# Nikon D80 with 50mm lens



## Nikklaus (Feb 17, 2009)

Hi,

I have recently bought a new nikkor 50mm 1.4g lens, and since reading about it on various forums have been confused by what some people have said. 

I bought this lens under the impression that using it with my D80 would produce photos similar to what the eye sees - similar focal length etc. But I have since been told that with a D80 specifically the focal length would be more like 75mm when using this lens, something about not being full frame? I don't know what means. If this is the case - out of interest, what nikon cameras are 'full frame' and would produce true 50mm photos? Really lost on this one, I hope this post made sense.

Thanks in advance.


----------



## Jaszek (Feb 17, 2009)

The D80 has a crop sensor, which means it's smaller than the standard full frame sensor (which is the same size as one film box). ZThis means it will cropthe picture you would get with the full frame. Some FF NIkon Cameras are (correct me if Im wrong) D700, D#...thats all I know.


----------



## sultan (Feb 17, 2009)

The D80 is DX/half frame (1.5x crop factor). The only FF (FX Format) digital Nikons are:
D700
D3
D3X

All other digital Nikons, old and new are all DX format (half frame).

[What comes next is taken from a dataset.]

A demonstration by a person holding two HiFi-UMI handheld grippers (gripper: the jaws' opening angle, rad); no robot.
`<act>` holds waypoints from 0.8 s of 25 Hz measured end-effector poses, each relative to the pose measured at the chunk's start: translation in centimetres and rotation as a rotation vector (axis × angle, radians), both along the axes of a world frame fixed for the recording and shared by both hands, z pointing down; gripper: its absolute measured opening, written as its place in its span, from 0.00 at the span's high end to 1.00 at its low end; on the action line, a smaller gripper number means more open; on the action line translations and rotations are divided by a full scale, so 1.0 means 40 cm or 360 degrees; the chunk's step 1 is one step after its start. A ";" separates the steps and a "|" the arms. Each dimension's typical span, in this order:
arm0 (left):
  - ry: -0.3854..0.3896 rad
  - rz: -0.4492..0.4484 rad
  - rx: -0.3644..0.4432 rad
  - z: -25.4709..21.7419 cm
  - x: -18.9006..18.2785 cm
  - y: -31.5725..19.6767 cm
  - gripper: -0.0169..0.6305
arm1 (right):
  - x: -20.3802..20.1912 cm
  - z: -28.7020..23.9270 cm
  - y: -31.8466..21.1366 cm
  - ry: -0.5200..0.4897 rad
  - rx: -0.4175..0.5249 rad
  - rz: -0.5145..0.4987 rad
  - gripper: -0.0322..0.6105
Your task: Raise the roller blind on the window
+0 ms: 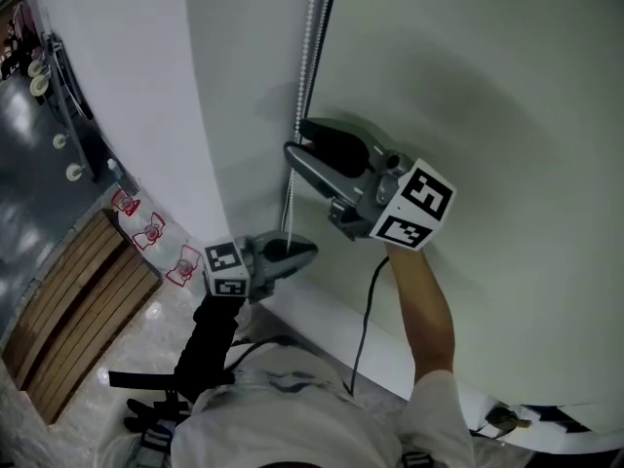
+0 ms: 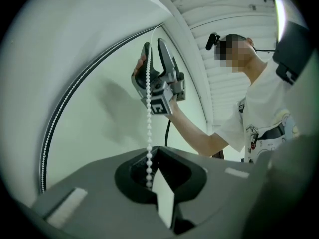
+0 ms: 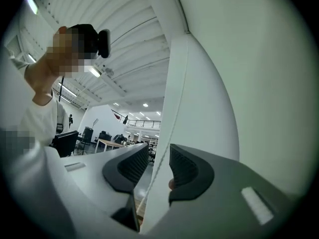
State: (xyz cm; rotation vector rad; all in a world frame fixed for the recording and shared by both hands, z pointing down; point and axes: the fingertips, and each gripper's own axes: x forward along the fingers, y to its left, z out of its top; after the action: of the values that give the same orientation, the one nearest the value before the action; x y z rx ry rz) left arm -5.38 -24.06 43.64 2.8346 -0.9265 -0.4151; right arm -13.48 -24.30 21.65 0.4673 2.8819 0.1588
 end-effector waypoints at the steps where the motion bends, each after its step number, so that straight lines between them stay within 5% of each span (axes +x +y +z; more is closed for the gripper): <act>1: 0.0002 0.0003 0.0001 0.002 0.001 0.001 0.98 | -0.003 -0.035 -0.008 -0.0030 0.0013 0.0007 0.76; 20: 0.0009 0.0017 -0.0027 0.020 0.005 0.010 0.98 | -0.045 -0.467 -0.055 -0.0313 0.0140 -0.0073 0.76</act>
State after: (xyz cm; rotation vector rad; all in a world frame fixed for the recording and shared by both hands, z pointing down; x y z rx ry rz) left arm -5.18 -23.64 44.42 2.8206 -0.9088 -0.4118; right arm -15.30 -26.50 2.99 0.5034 2.6779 0.3074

I use 50mm lenses on half frame bodies myself and I find the focal length just fine though. If you want the 50mm FOV on your DX body, you can consider the new 35mm f/1.8 AF-S DX G lens instead. Still, I'd just stick with the 50mm.

P.S. Avoid the 50mm G lens. Get the older 50mm AF-D (non-G) lens instead. It feels nicer (old fashioned quality) and works on more cameras than the G lenses.


----------



## kundalini (Feb 17, 2009)

This is an example of the Sigma 10-20mm lens, but it should help in the confusion or muddy the waters even more. The focal length does not change, but the Field of View (FOV) does change between the FF and DX sensors.

*Clicky*

A similar field of view to the 50mm lens on a film camera would be a 35mm lens for a cropped digital sensor as far as what the human eye would see.


----------



## Nikklaus (Feb 18, 2009)

sultan said:


> The D80 is DX/half frame (1.5x crop factor). The only FF (FX Format) digital Nikons are:
> D700
> D3
> D3X
> ...



Thanks everyone for your help, I understand the difference now.

However a few days ago I bought the Nikkor AF-S 50mm 1.4g - wondering if that's the lens you're talking about avoiding? Really super lens so far, really enjoying the aperture and focus. Though would somebody be able to explain the pros and cons (I'm not expecting lists!) of using this lens with a D80 and how it would work on other Nikons? Basically what's the difference with G lenses?

Ahh I'm still so lost!


----------



## LWW (Feb 18, 2009)

Nikklaus said:


> Thanks everyone for your help, I understand the difference now.
> 
> However a few days ago I bought the Nikkor AF-S 50mm 1.4g - wondering if that's the lens you're talking about avoiding? Really super lens so far, really enjoying the aperture and focus. Though would somebody be able to explain the pros and cons (I'm not expecting lists!) of using this lens with a D80 and how it would work on other Nikons? Basically what's the difference with G lenses?
> 
> Ahh I'm still so lost!


The "G" variant is designed for Nikon bodies that do not have a built in focus motor ... that's why it's more expensive and heavier than a 50MM 1.4 "D" lens.

As to the use difference between them. A "D" variant will work on every Nikon SLR made from 1959 thru today.

A "G" variant will work properly and fully only on bodies with the top thumbwheel aperture setting.

A "D" variant allows aperture adjustment thru the aperture ring on the lens AND the thumb wheel.

If you can, I'd return it and get a 50MM 1.4 "D".

To the best of my knowledge the optics are identical OR I'd return it and get a 50MM f1.8 which is just a tad slower ... although plenty fast for almost all uses ... and costs a hundred Washingtons and is IMHO a sharper lens than the 1.4.

Not that the 1.4 is a slouch, but the 1.8 is the best value in a Nikkor that the world has ever known.

My $0.02. YMMV ... but I'm confident that far more people would agree with me than disagree.

That being said, if you truly NEED a 1.4 then you truly NEED a 1.4.

LWW


----------